If you want to test the model on every epoch serialised, e.g. for (re)producing plots, run:

python -m algos.test_per_epoch --model-name model

This will produce a .csv file in the algos/results folder. (Created automatically)

Now, if you want to generate statistics over several seeds (e.g. for standard deviation), use the *several_seeds.py scripts and test.py.

For training several seeds, use the train_several_seeds.py script. Most flags should match there and, behind the curtains, train_several_seeds.py spawns several train.py processes via a shell script.

If you want to test the best models across these several seeds (e.g. for tabulating results), use:

python -m algos.test --model-path algos/serialised_models/best_model --use-seeds --num-seeds <NS>

NOTE Please observe we did not provide the full path, but we stopped before _seeds_<NUM>.pt part of the filename.

If you want to do all tests of our tables at once, use the --all-num-nodes flag and you will get nice tabular LaTeX formatting.

For generating the statistics per epoch for all the seeds use test_several_seeds.py script. Behind the curtains this spawns several test_per_epoch.py scripts.

Kruskal's algorithm

The code for Kruskal's algorithm resides in the algos/mst folder.
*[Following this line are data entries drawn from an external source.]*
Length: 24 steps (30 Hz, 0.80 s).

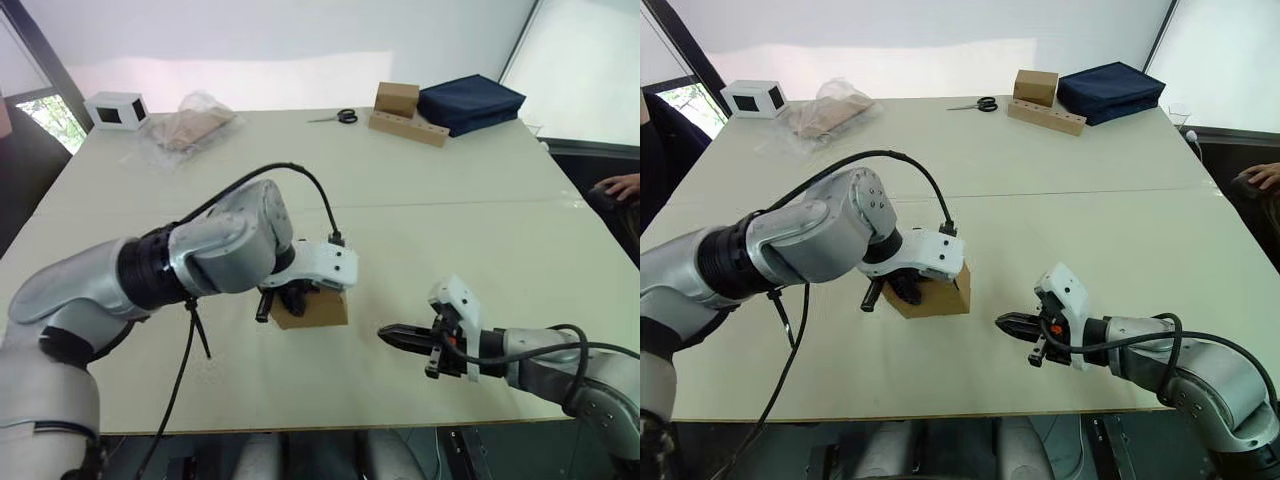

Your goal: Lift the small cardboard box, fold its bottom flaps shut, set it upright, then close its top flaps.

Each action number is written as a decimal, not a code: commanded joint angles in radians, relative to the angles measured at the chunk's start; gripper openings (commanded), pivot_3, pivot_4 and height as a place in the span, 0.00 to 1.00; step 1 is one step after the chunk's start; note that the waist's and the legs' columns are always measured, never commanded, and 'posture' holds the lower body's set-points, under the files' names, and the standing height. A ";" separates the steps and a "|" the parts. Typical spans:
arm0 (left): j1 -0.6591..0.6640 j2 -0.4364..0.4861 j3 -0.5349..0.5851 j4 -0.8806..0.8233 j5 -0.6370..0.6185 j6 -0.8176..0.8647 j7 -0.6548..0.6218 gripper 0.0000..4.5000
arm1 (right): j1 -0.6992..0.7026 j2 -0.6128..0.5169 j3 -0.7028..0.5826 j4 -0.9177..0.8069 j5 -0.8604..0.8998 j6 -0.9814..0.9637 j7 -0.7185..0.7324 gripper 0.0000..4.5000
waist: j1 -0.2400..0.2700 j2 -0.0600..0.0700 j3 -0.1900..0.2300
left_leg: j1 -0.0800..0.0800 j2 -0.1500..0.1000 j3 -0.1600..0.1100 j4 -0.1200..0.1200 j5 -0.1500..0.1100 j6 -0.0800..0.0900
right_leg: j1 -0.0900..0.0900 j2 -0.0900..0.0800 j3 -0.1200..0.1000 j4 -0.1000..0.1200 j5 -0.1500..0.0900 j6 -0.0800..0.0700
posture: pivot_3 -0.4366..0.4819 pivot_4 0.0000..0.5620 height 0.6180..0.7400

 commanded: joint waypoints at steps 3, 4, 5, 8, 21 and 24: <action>-0.049 -0.004 0.032 -0.007 -0.066 0.046 0.014 0.53 | -0.014 0.007 -0.018 -0.012 -0.013 -0.018 0.012 0.00 | -0.001 0.000 0.000 | 0.000 0.000 0.000 0.000 0.000 0.000 | 0.000 0.000 0.000 0.000 0.000 0.000 | 0.48 0.27 1.00; -0.063 -0.009 0.053 -0.009 -0.113 0.077 -0.008 0.52 | -0.012 0.004 -0.021 -0.009 -0.014 -0.019 0.019 0.00 | -0.001 0.000 0.000 | 0.000 0.000 0.000 0.000 0.000 0.000 | 0.000 0.000 0.000 0.000 0.000 0.000 | 0.48 0.27 1.00; -0.077 -0.017 0.077 -0.002 -0.148 0.095 -0.021 0.58 | -0.013 0.002 -0.023 -0.005 -0.015 -0.018 0.025 0.00 | -0.001 0.000 0.000 | 0.000 0.000 0.000 0.000 0.000 0.000 | 0.000 0.000 0.000 0.000 0.000 0.000 | 0.48 0.27 1.00; -0.111 -0.041 0.112 0.039 -0.212 0.129 -0.021 0.58 | -0.017 -0.003 -0.031 0.005 -0.016 -0.019 0.045 0.00 | 0.002 0.000 0.000 | 0.000 0.000 0.000 0.000 0.000 0.000 | 0.000 0.000 0.000 0.000 0.000 0.000 | 0.48 0.27 1.00; -0.059 -0.162 0.820 0.451 -0.425 0.101 0.247 0.58 | -0.122 0.079 -0.206 0.140 0.053 -0.117 0.113 0.00 | -0.004 0.001 -0.001 | 0.000 0.000 0.000 0.001 0.000 0.001 | 0.000 0.000 0.000 0.001 0.000 0.000 | 0.48 0.27 1.00; 0.083 -0.195 1.054 0.389 -0.459 -0.013 0.376 0.58 | -0.169 0.090 -0.210 0.186 0.029 -0.150 0.122 0.00 | -0.007 0.002 -0.001 | 0.001 0.000 0.001 0.001 0.001 -0.001 | 0.000 0.000 0.000 0.001 0.000 0.000 | 0.48 0.27 1.00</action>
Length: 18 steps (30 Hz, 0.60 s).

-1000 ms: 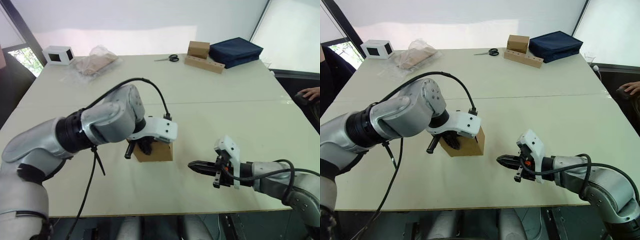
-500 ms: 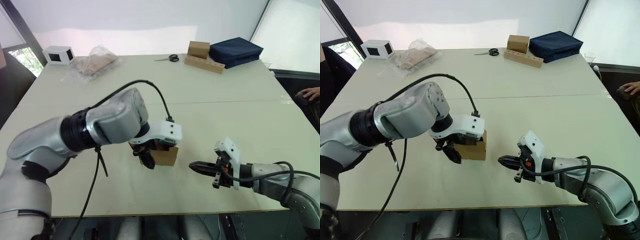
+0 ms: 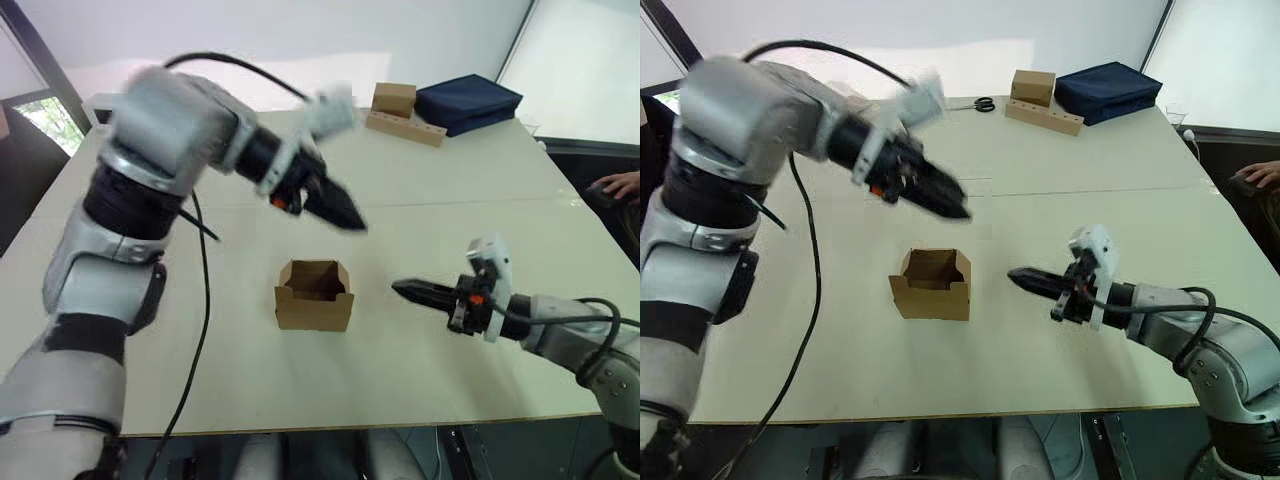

Although the implementation is different, we aimed to make the training/testing API as close as possible --- training/testing one seed is done via algos/mst/train.py, algos/mst/test.py and algos/mst/test_per_epoch.py, respectively, training several seeds is done via algos/mst/train_several_seeds.py, algos/mst/test.py (with the --use-seeds flag) and algos/mst/test_several_seeds.py.

In case you want to experiment...

And want to make modifications to our code, the rest of the repository consists of:

  1. algos/models folder contains implementations of the whole architectures for the processor (algorithm_processor.py) and algorithms (algorithm_base.py for BFS, algorithm_coloring.py for parallel coloring, which reuses parts of the BFS implementation).

  2. algos/layers folder contains layers of the architecture, such as a single MPNN layer or a PrediNet pooling, various encoders for inputs, e.g. bit encoders,

  3. algos/deterministic folder contains the deterministic implementations of the algorithms that we use to generate our data and algos/datasets.py holds the corresponding PyTorch dataset wrappers.

  4. algos/utils.py holds various utility functions, such as data preparation, iterating over a batch, adding explanations to trained models, etc.

Finally, algos/mst is organised in the same way, with the difference that algos/mst/data_structure.py holds the deterministic implementation of a union-find data structure.

Examples

As this is a lot of information, we provide some examples to get you started:

For BFS run:

python -m algos.train_several_seeds --use-TF --use-GRU --algos BFS --epochs 500 --no-patience --model-name BFS

and if you want to remove concept bottlenecks and supervision add:

python -m algos.train_several_seeds --use-TF --use-GRU --algos BFS --epochs 500 --no-patience --model-name BFS --no-use-concepts --no-use-concepts-sv

For parallel coloring, you just need to change the --algos flag to parallel_coloring and adjust hyperparameters:

python -m algos.train_several_seeds --use-TF --use-GRU --algos parallel_coloring --epochs 3000 --prune-epoch 2000 --L1-loss --no-patience --model-name parallel_coloring

And finally, for Kruskal's:

python -m algos.mst.train_several_seeds --epochs 100 --model-name kruskal --num-nodes 8

Licence

Licensed under the Apache License, Version 2.0 (the "License"); you may not use this file except in compliance with the License. You may obtain a copy of the License at: http://www.apache.org/licenses/LICENSE-2.0.

Unless required by applicable law or agreed to in writing, software distributed under the License is distributed on an "AS IS" BASIS, WITHOUT WARRANTIES OR CONDITIONS OF ANY KIND, either express or implied.

See the License for the specific language governing permissions and limitations under the License.